● **TASK GOAL**
Output the data in full. Keep every word exact and exclude the pictures.

------------------------

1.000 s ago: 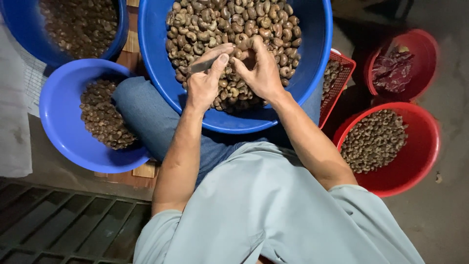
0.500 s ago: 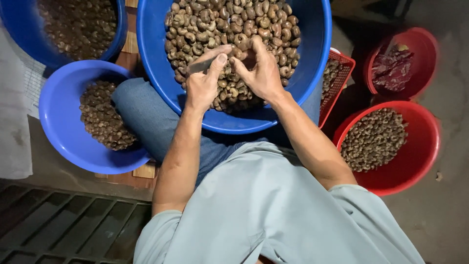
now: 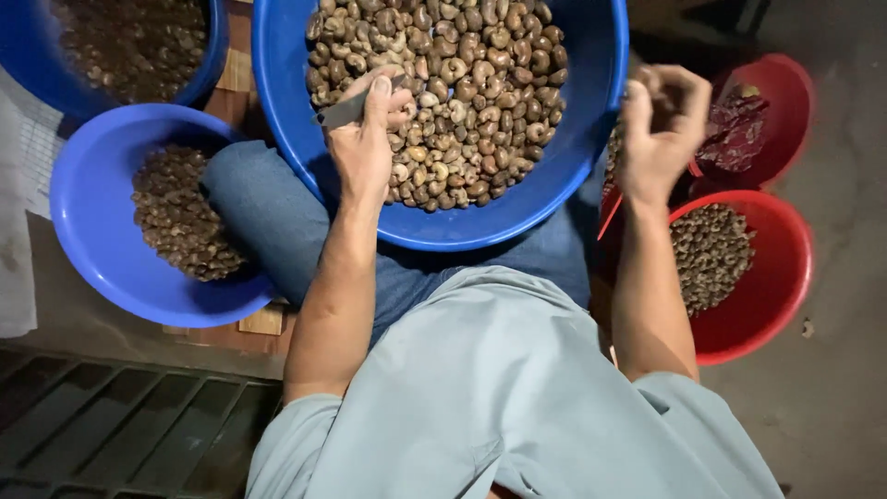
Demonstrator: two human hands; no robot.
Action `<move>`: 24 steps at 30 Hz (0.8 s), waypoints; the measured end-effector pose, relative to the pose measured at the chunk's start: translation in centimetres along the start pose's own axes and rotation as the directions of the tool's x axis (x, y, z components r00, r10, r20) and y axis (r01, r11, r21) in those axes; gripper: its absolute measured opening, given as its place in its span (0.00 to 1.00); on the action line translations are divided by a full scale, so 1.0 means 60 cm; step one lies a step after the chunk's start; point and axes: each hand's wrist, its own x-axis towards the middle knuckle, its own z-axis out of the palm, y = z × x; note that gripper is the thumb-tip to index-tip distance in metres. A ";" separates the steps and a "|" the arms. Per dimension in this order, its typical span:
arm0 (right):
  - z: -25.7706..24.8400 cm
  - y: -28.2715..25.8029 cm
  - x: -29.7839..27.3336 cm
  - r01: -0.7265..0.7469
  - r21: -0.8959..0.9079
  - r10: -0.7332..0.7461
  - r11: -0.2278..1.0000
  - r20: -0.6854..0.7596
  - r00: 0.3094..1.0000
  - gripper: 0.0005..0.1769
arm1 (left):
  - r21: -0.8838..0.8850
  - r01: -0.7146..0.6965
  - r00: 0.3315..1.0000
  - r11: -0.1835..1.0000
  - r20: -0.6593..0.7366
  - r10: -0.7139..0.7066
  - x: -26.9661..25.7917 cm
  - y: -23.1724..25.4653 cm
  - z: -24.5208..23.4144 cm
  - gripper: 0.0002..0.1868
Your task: Manually peeling nuts using a small knife and sorting them into different plastic bowls while sitting on the floor.
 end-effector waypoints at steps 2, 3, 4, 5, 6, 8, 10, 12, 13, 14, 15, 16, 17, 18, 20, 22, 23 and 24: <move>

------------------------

● **RESPONSE BOX**
1.000 s ago: 
0.500 s ago: 
now: 
Demonstrator: two human hands; no robot.
Action `<move>`: 24 steps at 30 Hz (0.8 s), waypoints; the measured end-effector pose, relative to the pose measured at the chunk's start: translation in centimetres along the start pose's own axes and rotation as the directions of the tool's x axis (x, y, z components r00, r10, r20) and y axis (r01, r11, r21) in those axes; gripper: its absolute measured opening, given as its place in its span (0.00 to 1.00); on the action line translations are divided by a full scale, so 1.0 means 60 cm; step one lies a step after the chunk's start; point and axes: each hand's wrist, its own x-axis towards the middle knuckle, its own z-axis out of the palm, y = z × x; note that gripper is the thumb-tip to index-tip distance in metres. A ";" separates the steps and a "|" the arms. Per dimension in this order, its typical span:
arm0 (right):
  - z: -25.7706..24.8400 cm
  - y: -28.2715..25.8029 cm
  - x: -29.7839..27.3336 cm
  - r01: -0.7265..0.7469
  - r21: -0.8959..0.9079
  - r10: -0.7332..0.7461
  - r11: -0.2278..1.0000
  - r20: -0.6854..0.7596
  - r00: 0.3094..1.0000
  - gripper: 0.0005..0.1769
arm1 (left):
  - r21: -0.8838..0.8850
  - r01: -0.7146..0.6965
  - r00: 0.3315..1.0000
  - r11: -0.1835..1.0000
  - r20: -0.6593..0.7366
  - r10: -0.7139..0.7066
  - x: -26.9661..25.7917 cm
  - y: -23.1724..25.4653 cm
  - z: -24.5208..23.4144 cm
  - gripper: 0.0002..0.1868
Your task: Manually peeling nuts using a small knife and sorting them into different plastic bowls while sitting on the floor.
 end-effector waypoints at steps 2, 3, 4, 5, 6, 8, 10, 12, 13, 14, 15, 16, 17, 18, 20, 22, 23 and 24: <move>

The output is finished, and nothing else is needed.